Hot Head Burritos
- Company type: Private
- Founded: Dayton, Ohio, United States (March 2007)
- Founder: Cynthia Wiley; Raymond Wiley;
- Headquarters: Dayton, Ohio, United States
- Number of locations: 87
- Area served: United States
- Website: HotHeadBurritos.com

= Hot Head Burritos =

Mexican restaurant chain

Hot Head Burritos is a restaurant chain based in Dayton, Ohio. The restaurant specializes in Mexican-style burritos and other Mexican-style foods. Hot Head Burritos was ranked by AOL.com in 2009 as one of America's next big chains. In 2011, Hot Head Burritos was named 41st on FastCasual's list of 2011's Top 100 Movers and Shakers.

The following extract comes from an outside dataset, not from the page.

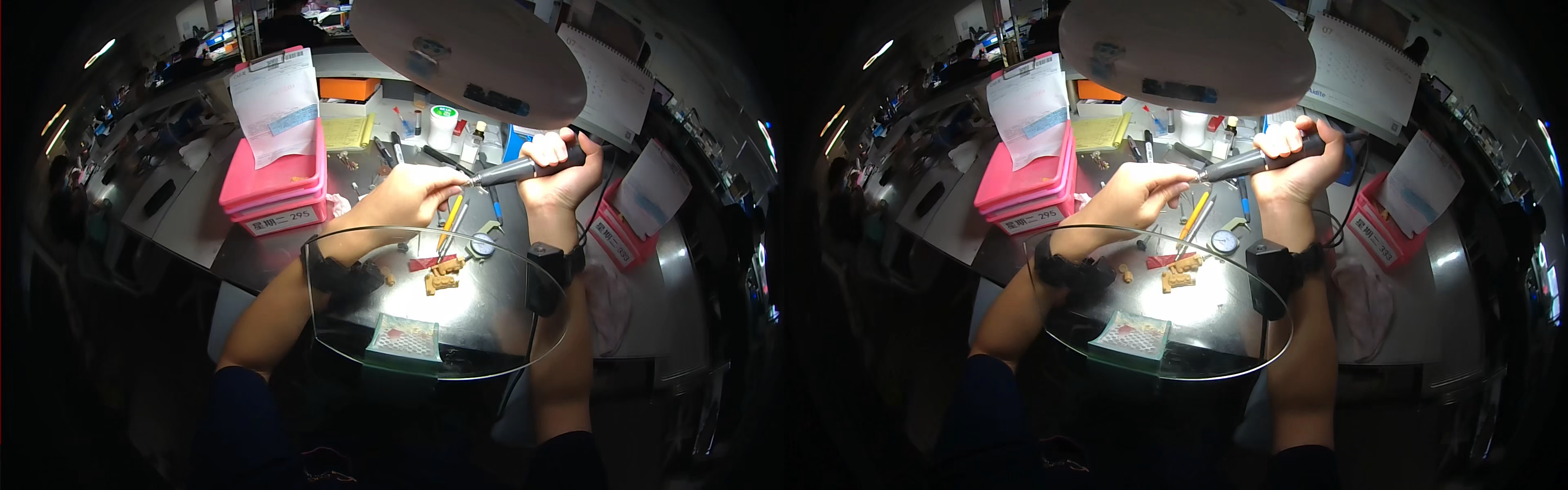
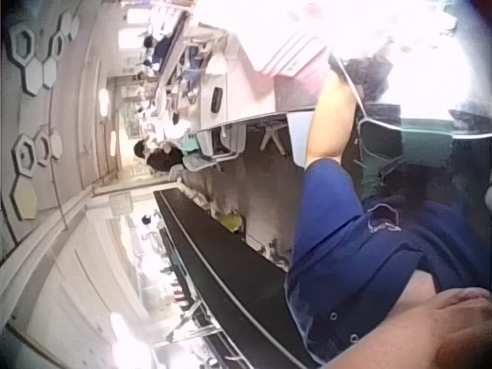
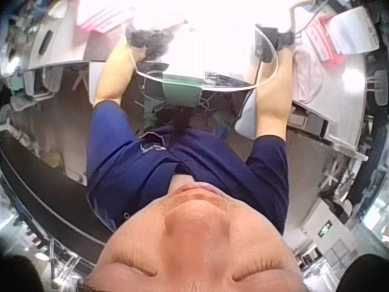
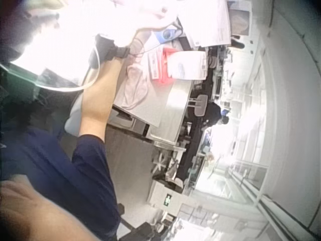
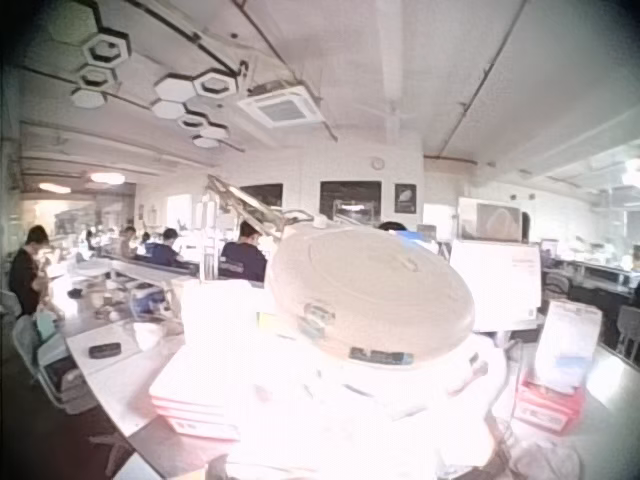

As of January 2026, 87 locations were in operation in the United States.

== History ==
The company plans to continue to add more restaurants in the Dayton region. They have also announced plans to expand into Kentucky and Cincinnati. In 2011, Hot Head announced plans to move into the Columbus, Ohio market. The company in planning for up to 50 restaurants in the Columbus area. On September 21, 2011, Hot Head Burritos opened their first store in the Columbus area located in the Columbus suburb of Hilliard. In November 2011, the restaurant signed a deal for more than 30 additional Ohio locations. As of January 2026, the restaurant had 87 locations: 1 in Connecticut, 5 in Florida, 9 in Indiana, 5 in Kentucky, 1 in Massachusetts, 62 in Ohio, 2 in Pennsylvania, 1 in Tennessee, and 1 in Texas. Hot Head Burritos operates as a franchise with their headquarters located in Kettering, Ohio, a suburb of Dayton.

On May 27th, 2026, Ray Wiley passed away at the age of 60 years old.